Darren Aronofsky wants everyone to know he pitched a R-rated Batman film 15 years ago

Warner Bros. recruited Darren Aronofsky for the later-scrapped Batman project

Aux News Darren Aronofsky
Darren Aronofsky wants everyone to know he pitched a R-rated Batman film 15 years ago
Darren Aronofsky Photo: Jeff Spicer

Though gritty and morbid comic book adaptations feel commonplace at this point—especially within the world of Gotham—Darren Aronofsky shares he pitched a R-rated Batman feature years before they became the norm for superheroes. Though it never came to fruition, The Whale director penned a script for Batman: Year One with the renowned Frank Miller before Christopher Nolan took the reins of the franchise.

“It was after Batman & Robin, the Joel Schumacher one,” Aronofsky says in a new interview with Variety. “That had been a big hiccup back then at Warner Bros., so I pitched them a rated-R, boiled-down origin story of Batman. A rated-R superhero movie was probably 10 to 15 years out of whack with the reality of the business then.”

Aronofsky’s adaptation would not have been the first major superhero film to receive the R-rating, as Stephen Norrington’s Blade took that title in 1998. However, the director still reflects on the sharp turn it could have taken the DC universe back then.

“It had promise, but it was just a first draft,” Aronofsky says. “The studio wasn’t really interested. It was a very different take.”

If Aronofsky had it his way, the entire fate of the Batman film universe would have shaped up to be a little different, especially if Joaquin Phoenix had filled the role of our gloomy hero.

“The studio wanted Freddie Prinze Jr and I wanted Joaquin Phoenix,” Aronofsky said back in 2020. “I remember thinking, ‘Uh oh, we’re making two different films here.’ That’s a true story. It was a different time.”

A different time indeed. Though the auteur now creates films that seem at odds with the Superhero Movie Industrial Complex, Aronofsky says diving back into the world of heroes and villains is not out of the question for his career.

“I wasn’t a comic book kid, but I grew up on big movies and I go see superhero films and I like them,” he says. “If the right opportunity came around, I’d do it.”

Maybe he still has that first draft tucked away somewhere.

26 Comments

  • kinjacaffeinespider-av says:

    Now I know

  • earlydiscloser-av says:

    Yes, but did you say “a R-rated”? A?

    • electricsheep198-av says:

      “a rated-R” is what it says he said.

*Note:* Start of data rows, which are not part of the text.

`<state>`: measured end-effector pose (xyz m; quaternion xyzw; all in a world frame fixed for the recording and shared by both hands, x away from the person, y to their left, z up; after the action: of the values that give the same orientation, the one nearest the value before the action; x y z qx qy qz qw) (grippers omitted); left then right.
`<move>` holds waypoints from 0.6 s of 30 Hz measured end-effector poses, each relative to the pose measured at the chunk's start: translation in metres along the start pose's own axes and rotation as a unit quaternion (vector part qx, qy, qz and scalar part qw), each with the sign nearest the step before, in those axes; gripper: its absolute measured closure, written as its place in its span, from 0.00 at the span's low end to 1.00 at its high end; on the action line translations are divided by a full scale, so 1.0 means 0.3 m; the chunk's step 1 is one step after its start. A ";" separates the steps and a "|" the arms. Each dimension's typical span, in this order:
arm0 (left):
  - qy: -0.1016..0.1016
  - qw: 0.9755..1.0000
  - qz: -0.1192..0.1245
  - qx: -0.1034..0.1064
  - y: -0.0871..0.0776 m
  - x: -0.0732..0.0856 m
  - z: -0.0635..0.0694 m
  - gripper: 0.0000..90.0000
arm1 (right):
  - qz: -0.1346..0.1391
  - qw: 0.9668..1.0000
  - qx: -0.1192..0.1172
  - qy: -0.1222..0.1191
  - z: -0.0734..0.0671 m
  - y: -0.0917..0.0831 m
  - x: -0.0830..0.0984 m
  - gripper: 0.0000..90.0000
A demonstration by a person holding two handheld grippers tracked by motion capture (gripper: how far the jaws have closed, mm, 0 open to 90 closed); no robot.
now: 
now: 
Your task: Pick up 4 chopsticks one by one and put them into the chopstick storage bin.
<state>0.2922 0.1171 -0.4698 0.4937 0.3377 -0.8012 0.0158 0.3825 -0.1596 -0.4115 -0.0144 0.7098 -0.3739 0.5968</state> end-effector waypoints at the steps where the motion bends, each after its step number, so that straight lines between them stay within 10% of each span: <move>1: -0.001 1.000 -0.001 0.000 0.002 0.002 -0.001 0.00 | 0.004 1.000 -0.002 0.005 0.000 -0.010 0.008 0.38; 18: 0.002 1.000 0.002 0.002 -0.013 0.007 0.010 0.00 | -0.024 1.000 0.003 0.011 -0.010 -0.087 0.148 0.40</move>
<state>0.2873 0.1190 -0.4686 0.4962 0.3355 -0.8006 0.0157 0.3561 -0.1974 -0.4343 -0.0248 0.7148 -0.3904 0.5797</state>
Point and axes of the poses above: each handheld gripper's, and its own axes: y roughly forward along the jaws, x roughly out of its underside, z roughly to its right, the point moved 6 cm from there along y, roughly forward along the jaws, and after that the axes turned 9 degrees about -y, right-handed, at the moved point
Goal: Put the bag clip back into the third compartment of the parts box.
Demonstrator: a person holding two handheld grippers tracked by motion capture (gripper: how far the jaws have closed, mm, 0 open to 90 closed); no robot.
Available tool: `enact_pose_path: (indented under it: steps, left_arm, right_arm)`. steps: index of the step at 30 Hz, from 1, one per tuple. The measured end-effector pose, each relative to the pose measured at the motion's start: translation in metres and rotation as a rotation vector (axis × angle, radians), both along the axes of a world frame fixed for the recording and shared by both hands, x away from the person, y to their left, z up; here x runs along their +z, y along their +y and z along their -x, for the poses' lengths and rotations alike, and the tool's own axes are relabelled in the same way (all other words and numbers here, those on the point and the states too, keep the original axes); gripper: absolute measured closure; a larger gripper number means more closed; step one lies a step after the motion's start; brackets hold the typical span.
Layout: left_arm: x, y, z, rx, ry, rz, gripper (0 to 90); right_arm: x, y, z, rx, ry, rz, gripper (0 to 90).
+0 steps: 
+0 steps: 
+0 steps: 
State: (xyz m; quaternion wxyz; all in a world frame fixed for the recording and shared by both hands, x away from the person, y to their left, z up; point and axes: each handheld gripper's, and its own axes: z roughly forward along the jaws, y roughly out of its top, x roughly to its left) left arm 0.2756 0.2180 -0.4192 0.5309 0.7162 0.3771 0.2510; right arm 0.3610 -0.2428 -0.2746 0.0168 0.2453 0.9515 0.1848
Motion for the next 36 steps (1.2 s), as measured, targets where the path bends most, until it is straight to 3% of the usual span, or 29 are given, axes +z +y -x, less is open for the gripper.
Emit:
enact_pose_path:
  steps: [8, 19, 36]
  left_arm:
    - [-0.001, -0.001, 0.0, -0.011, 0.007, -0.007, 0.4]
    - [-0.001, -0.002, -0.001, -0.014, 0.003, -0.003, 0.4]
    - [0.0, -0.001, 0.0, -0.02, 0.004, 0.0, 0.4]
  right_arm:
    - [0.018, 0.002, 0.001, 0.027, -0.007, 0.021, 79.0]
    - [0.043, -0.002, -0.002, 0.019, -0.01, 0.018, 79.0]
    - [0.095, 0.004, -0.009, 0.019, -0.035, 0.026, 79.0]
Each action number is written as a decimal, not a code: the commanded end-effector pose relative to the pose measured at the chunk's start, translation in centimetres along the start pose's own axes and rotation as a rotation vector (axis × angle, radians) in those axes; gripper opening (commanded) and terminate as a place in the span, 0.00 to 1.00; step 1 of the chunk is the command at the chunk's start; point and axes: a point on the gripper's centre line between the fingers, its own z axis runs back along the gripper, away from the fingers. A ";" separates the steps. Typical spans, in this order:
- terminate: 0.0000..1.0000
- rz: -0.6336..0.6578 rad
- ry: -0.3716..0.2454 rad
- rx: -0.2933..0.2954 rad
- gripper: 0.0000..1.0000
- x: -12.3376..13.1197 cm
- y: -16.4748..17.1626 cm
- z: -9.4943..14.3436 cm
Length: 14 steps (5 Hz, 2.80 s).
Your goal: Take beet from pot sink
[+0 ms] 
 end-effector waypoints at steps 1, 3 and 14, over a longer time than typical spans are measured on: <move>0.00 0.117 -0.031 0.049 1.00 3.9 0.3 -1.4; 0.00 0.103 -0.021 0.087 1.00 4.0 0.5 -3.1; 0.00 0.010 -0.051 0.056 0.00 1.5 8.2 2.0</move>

      • kinjacaffeinespider-av says:

        Who says?

      • earlydiscloser-av says:

        It’s what it says, but it shouldn’t. Even if it says so in the quote within the article (and if Aronofsky actually expressed it that way, which I doubt, it’s missing a sic).

        • electricsheep198-av says:

          I thought the “you” you were referring to was Aronofsky, and he didn’t say “a R-rated.”  He said “a rated-R,” which doesn’t need a sic, as there’s nothing wrong with it.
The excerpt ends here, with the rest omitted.